[Your assignment] Below are records. Find each line in them that holds the word "hanging" and copy it.
........
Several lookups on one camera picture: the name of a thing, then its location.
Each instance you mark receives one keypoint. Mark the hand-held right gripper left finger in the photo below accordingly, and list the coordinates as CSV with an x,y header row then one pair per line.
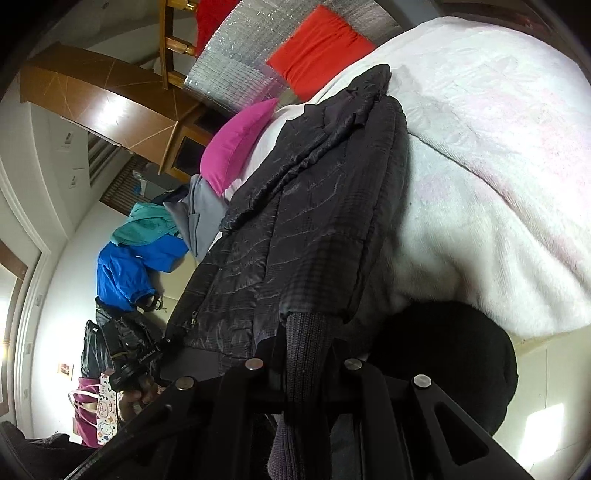
x,y
240,392

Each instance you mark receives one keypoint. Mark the grey coat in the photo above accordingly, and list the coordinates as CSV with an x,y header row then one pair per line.
x,y
203,221

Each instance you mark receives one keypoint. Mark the red pillow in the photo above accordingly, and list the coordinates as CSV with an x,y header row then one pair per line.
x,y
318,46

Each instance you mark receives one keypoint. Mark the silver foil insulation mat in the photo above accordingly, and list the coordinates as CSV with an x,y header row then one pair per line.
x,y
221,69

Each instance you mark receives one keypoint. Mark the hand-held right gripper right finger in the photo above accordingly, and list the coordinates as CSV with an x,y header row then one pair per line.
x,y
369,397

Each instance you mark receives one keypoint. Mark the black plastic bag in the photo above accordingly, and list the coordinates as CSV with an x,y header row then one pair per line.
x,y
92,350

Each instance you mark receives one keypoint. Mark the pink pillow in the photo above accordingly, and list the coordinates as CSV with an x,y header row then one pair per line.
x,y
235,143

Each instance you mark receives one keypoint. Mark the teal shirt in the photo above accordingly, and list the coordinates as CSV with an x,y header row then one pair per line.
x,y
147,226

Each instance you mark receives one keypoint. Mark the black puffer jacket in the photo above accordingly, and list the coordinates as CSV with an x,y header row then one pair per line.
x,y
300,230

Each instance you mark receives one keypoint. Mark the wooden stair railing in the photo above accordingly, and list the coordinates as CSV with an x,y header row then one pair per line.
x,y
162,46

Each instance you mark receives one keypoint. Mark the magenta bag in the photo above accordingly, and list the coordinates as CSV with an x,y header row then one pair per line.
x,y
85,415

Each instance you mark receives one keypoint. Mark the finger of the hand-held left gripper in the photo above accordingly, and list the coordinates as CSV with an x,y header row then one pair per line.
x,y
171,345

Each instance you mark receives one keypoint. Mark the wooden cabinet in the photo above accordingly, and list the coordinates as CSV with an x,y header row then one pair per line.
x,y
115,110

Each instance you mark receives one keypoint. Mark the white printed gift bag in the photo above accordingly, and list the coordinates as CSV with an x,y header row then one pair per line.
x,y
107,410

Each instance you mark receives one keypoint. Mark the blue jacket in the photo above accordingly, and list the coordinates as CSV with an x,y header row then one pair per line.
x,y
124,272

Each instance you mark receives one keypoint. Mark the dark cloth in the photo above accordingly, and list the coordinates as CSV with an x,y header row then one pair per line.
x,y
37,454

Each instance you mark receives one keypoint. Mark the wooden lattice door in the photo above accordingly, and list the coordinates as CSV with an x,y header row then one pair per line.
x,y
120,189

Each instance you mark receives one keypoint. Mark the white fleece blanket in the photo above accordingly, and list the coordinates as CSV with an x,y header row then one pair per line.
x,y
485,161

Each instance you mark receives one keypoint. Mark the person's left hand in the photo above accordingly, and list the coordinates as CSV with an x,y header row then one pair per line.
x,y
134,399

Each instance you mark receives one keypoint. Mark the red cloth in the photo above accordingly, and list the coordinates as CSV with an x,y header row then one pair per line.
x,y
210,23

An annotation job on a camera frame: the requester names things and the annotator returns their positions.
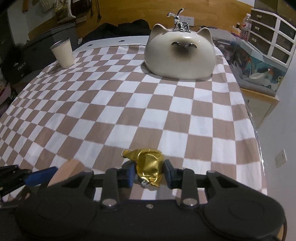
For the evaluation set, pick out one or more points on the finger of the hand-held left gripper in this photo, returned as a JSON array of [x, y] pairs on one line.
[[40, 176]]

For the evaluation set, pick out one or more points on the silver animal figurine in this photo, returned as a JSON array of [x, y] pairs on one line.
[[180, 24]]

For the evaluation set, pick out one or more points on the white wall socket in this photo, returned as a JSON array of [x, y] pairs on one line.
[[281, 158]]

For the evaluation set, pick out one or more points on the gold foil wrapper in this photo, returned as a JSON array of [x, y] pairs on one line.
[[149, 166]]

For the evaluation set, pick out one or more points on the clear box with grey lid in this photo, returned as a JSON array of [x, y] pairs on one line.
[[220, 38]]

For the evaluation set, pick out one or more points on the black clothing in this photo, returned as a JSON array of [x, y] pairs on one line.
[[115, 30]]

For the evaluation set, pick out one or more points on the cream cabinet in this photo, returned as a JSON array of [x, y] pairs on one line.
[[259, 109]]

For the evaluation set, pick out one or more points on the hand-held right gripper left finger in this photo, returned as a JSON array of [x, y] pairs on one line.
[[129, 177]]

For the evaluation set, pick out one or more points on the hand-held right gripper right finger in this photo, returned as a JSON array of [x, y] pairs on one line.
[[168, 177]]

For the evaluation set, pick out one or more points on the printed tote bag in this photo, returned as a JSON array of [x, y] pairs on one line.
[[64, 11]]

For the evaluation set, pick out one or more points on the grey cloth mat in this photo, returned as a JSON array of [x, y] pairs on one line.
[[256, 87]]

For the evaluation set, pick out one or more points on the teal printed storage box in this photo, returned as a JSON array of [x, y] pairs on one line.
[[256, 62]]

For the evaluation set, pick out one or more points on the white wall socket strip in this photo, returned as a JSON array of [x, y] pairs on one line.
[[188, 20]]

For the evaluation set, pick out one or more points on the brown white checkered tablecloth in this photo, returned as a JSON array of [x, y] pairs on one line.
[[161, 115]]

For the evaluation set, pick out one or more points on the white table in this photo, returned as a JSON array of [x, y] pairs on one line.
[[111, 41]]

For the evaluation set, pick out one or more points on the black paper bag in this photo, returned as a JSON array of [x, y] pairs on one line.
[[16, 67]]

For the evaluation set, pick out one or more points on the bottle with pink label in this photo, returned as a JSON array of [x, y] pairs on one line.
[[245, 26]]

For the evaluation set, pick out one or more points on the grey storage box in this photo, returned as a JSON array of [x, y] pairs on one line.
[[44, 34]]

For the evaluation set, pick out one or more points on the white drawer unit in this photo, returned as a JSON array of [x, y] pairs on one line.
[[272, 37]]

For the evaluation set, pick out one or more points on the white cup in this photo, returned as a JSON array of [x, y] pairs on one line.
[[63, 53]]

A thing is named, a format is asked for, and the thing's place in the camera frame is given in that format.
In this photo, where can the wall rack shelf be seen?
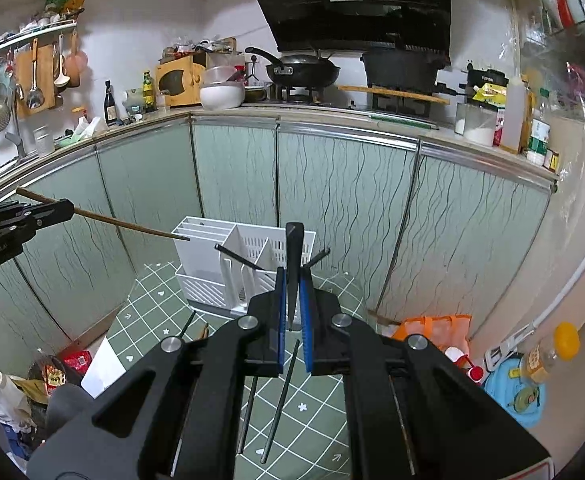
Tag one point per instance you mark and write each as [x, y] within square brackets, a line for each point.
[22, 40]

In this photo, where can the dark sauce bottle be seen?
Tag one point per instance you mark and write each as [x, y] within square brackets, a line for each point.
[111, 110]

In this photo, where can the black wok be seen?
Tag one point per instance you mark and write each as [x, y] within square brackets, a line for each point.
[302, 70]

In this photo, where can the green label bottle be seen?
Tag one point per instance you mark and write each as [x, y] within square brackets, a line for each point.
[540, 135]

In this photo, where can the hanging wooden cutting board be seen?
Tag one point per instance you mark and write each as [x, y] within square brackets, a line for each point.
[22, 90]

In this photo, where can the pink hanging paddle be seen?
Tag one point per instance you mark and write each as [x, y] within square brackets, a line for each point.
[76, 67]

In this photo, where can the green kitchen cabinet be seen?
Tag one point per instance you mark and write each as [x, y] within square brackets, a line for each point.
[322, 185]

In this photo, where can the yellow microwave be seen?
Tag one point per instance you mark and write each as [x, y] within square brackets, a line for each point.
[177, 82]

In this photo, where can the metal faucet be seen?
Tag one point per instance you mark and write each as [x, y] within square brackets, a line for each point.
[16, 145]

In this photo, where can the translucent cup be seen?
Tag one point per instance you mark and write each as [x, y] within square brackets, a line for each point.
[44, 142]

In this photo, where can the metal slotted spatula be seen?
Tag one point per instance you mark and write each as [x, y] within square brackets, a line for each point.
[35, 97]

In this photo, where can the red snack packet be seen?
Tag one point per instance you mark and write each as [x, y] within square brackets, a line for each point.
[55, 377]

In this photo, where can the yellow lid jar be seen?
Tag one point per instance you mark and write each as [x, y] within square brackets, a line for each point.
[547, 355]

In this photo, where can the green glass jar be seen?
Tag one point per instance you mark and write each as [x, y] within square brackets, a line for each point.
[135, 102]

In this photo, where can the plastic covered shelf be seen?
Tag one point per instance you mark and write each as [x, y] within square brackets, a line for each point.
[552, 35]

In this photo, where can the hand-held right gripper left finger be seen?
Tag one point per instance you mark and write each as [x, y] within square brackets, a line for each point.
[281, 320]

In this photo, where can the gas stove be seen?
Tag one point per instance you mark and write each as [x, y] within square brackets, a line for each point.
[322, 100]

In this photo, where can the small yellow jar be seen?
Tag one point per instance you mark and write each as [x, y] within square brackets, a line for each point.
[552, 160]

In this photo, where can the black range hood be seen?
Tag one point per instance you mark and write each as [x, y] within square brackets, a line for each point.
[347, 0]

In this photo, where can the large white bowl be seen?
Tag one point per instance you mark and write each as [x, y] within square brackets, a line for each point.
[222, 97]

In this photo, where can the yellow snack bag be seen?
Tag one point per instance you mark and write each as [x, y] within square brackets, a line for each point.
[490, 96]

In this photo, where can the white plastic utensil holder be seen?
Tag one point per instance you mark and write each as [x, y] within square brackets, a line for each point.
[197, 255]

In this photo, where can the black kitchen appliance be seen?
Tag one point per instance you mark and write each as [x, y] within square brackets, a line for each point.
[487, 79]

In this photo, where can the glass jar of white powder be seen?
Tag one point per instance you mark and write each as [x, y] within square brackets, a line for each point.
[480, 132]

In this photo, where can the white squeeze bottle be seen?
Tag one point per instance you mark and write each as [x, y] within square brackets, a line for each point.
[513, 120]

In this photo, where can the black cast iron pot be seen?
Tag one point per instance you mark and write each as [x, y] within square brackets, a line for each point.
[402, 70]

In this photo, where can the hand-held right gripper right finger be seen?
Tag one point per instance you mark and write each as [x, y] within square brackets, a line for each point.
[305, 320]

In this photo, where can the long wooden board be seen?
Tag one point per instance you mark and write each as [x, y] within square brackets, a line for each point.
[392, 94]

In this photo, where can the orange bag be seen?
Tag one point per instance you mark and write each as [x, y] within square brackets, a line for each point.
[432, 330]

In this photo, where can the white pipe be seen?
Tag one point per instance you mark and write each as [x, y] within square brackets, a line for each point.
[572, 290]

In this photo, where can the white ladle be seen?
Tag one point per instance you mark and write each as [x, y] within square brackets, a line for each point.
[61, 77]

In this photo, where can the green oil bottle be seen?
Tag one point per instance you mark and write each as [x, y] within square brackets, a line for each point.
[148, 95]

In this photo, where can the clear plastic container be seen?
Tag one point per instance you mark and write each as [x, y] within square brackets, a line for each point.
[220, 75]

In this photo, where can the red cap bottle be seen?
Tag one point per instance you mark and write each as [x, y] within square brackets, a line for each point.
[465, 362]

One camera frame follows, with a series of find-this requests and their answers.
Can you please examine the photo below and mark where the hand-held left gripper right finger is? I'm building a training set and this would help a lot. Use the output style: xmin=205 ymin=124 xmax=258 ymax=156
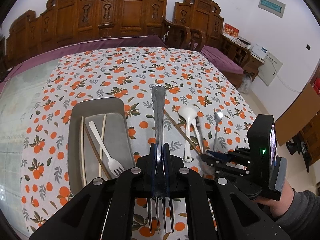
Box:
xmin=163 ymin=142 xmax=290 ymax=240

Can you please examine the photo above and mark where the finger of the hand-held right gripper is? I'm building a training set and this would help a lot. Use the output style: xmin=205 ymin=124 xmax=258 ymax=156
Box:
xmin=207 ymin=148 xmax=250 ymax=161
xmin=200 ymin=154 xmax=251 ymax=179

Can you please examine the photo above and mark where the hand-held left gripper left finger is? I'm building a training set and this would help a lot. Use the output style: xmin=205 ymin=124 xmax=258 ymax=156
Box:
xmin=29 ymin=142 xmax=159 ymax=240

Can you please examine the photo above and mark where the metal spoon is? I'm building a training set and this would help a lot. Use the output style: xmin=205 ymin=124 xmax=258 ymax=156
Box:
xmin=213 ymin=109 xmax=224 ymax=153

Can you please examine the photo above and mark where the dark brown chopstick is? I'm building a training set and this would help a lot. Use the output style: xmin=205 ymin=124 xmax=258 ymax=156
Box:
xmin=85 ymin=129 xmax=112 ymax=180
xmin=164 ymin=110 xmax=203 ymax=155

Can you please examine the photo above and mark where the metal tray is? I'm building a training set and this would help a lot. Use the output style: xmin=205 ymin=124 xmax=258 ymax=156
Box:
xmin=67 ymin=97 xmax=137 ymax=195

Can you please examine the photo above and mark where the white plastic fork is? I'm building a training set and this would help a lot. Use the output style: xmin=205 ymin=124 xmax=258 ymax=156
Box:
xmin=88 ymin=121 xmax=125 ymax=176

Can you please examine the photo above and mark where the large steel fork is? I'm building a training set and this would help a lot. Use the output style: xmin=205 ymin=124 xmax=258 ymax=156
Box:
xmin=147 ymin=84 xmax=175 ymax=233

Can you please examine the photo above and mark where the person's right forearm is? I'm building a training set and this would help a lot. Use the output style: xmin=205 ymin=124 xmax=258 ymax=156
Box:
xmin=272 ymin=189 xmax=320 ymax=240

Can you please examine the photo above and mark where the person's right hand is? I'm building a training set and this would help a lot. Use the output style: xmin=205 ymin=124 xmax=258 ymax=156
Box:
xmin=257 ymin=181 xmax=294 ymax=218

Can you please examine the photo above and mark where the brown wooden door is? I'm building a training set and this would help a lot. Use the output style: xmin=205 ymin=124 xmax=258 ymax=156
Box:
xmin=275 ymin=82 xmax=320 ymax=167

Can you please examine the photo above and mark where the clear plastic bag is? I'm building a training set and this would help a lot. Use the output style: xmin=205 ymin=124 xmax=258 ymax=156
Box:
xmin=239 ymin=76 xmax=253 ymax=94

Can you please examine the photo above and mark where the red box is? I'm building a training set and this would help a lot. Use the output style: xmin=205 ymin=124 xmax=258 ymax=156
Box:
xmin=223 ymin=23 xmax=239 ymax=38
xmin=310 ymin=76 xmax=320 ymax=98

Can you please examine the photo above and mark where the wooden side table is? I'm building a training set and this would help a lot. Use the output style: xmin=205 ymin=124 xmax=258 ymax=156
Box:
xmin=221 ymin=34 xmax=265 ymax=80

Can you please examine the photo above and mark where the purple armchair cushion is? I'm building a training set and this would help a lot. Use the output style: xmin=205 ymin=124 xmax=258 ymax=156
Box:
xmin=201 ymin=45 xmax=244 ymax=75

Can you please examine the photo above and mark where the white telephone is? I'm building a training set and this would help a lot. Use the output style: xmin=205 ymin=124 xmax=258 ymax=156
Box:
xmin=251 ymin=44 xmax=268 ymax=58

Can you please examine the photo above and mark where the orange print tablecloth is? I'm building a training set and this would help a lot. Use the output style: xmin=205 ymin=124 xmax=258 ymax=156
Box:
xmin=21 ymin=47 xmax=255 ymax=240

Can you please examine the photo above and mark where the grey electrical panel box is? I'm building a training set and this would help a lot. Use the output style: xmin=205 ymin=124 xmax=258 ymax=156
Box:
xmin=257 ymin=0 xmax=287 ymax=18

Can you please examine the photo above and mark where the carved wooden armchair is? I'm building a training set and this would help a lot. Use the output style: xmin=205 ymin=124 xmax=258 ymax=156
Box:
xmin=162 ymin=0 xmax=250 ymax=88

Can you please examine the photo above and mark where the purple sofa cushion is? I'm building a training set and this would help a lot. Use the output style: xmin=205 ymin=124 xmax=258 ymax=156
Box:
xmin=0 ymin=35 xmax=168 ymax=83

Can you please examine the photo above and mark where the carved wooden sofa bench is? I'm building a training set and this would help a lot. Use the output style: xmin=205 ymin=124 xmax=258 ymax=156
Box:
xmin=4 ymin=0 xmax=173 ymax=68

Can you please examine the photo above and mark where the white wall panel cover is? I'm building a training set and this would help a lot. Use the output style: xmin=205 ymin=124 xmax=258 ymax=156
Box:
xmin=258 ymin=51 xmax=284 ymax=85

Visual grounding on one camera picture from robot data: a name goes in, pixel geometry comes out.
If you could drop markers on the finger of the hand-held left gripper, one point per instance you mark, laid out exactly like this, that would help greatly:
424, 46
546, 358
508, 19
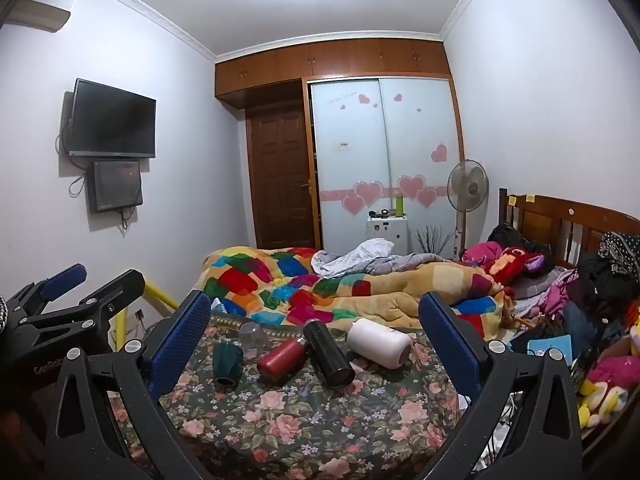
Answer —
62, 280
117, 287

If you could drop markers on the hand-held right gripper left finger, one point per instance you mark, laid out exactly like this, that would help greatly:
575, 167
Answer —
182, 340

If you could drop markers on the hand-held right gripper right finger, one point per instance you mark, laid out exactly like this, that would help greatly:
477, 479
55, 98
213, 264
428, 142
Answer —
445, 340

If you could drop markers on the dark green cup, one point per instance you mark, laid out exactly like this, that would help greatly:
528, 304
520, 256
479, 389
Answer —
227, 362

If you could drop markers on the white cup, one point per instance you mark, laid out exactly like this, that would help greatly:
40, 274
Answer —
377, 342

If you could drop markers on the clear plastic cup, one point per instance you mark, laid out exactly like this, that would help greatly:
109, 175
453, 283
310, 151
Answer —
252, 336

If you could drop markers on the pink plush toy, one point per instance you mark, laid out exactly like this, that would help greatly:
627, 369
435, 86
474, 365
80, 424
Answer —
480, 252

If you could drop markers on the dark twig plant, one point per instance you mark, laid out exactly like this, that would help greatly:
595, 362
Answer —
434, 242

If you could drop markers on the red bottle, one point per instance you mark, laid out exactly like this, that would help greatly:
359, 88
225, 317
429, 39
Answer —
280, 360

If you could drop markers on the red plush toy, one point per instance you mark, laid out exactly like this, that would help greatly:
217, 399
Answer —
515, 265

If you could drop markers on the colourful patchwork blanket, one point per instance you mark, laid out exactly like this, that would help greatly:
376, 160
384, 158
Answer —
350, 295

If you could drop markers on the light blue card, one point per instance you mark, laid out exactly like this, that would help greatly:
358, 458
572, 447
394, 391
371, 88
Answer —
550, 349

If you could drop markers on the black bottle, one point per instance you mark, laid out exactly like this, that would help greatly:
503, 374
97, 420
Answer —
327, 352

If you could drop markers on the small white cabinet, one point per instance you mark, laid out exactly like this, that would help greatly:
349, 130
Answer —
387, 234

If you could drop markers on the black bag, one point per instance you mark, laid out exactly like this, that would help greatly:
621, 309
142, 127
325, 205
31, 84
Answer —
505, 235

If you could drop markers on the grey white cloth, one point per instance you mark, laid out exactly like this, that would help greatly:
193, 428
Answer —
350, 260

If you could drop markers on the pink cloth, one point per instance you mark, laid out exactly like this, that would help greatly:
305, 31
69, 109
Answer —
560, 290

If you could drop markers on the green bottle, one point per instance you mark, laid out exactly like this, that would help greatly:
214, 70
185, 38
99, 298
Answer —
399, 206

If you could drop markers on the floral bedsheet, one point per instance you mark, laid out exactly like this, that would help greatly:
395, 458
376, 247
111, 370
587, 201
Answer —
310, 420

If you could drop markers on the standing fan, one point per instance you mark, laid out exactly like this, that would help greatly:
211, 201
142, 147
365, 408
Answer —
467, 182

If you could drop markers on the wooden bed headboard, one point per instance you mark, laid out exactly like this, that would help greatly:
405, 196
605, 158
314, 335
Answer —
560, 220

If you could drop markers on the yellow plush toy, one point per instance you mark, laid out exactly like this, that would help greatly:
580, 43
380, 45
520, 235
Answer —
600, 402

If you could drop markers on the pink stuffed toy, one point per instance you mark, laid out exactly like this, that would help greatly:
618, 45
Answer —
617, 370

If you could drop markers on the pile of black clothes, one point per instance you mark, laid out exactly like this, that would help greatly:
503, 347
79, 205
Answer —
607, 270

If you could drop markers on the brown wooden door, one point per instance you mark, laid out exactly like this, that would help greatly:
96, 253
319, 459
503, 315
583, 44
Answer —
280, 175

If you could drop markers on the wooden wardrobe with heart stickers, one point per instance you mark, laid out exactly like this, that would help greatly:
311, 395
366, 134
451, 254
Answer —
350, 125

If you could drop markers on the yellow metal rail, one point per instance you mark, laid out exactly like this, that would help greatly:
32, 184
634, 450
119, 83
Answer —
155, 296

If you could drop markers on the small grey wall monitor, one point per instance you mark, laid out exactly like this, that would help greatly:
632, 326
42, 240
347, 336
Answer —
115, 185

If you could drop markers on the black wall television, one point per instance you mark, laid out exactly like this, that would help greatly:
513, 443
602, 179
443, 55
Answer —
112, 117

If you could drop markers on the wall air conditioner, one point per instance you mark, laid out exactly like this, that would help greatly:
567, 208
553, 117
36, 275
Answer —
40, 16
........
[Task solution]
In this photo, where can the hanging wooden cutting board be seen?
In this photo, where can the pink hanging paddle be seen?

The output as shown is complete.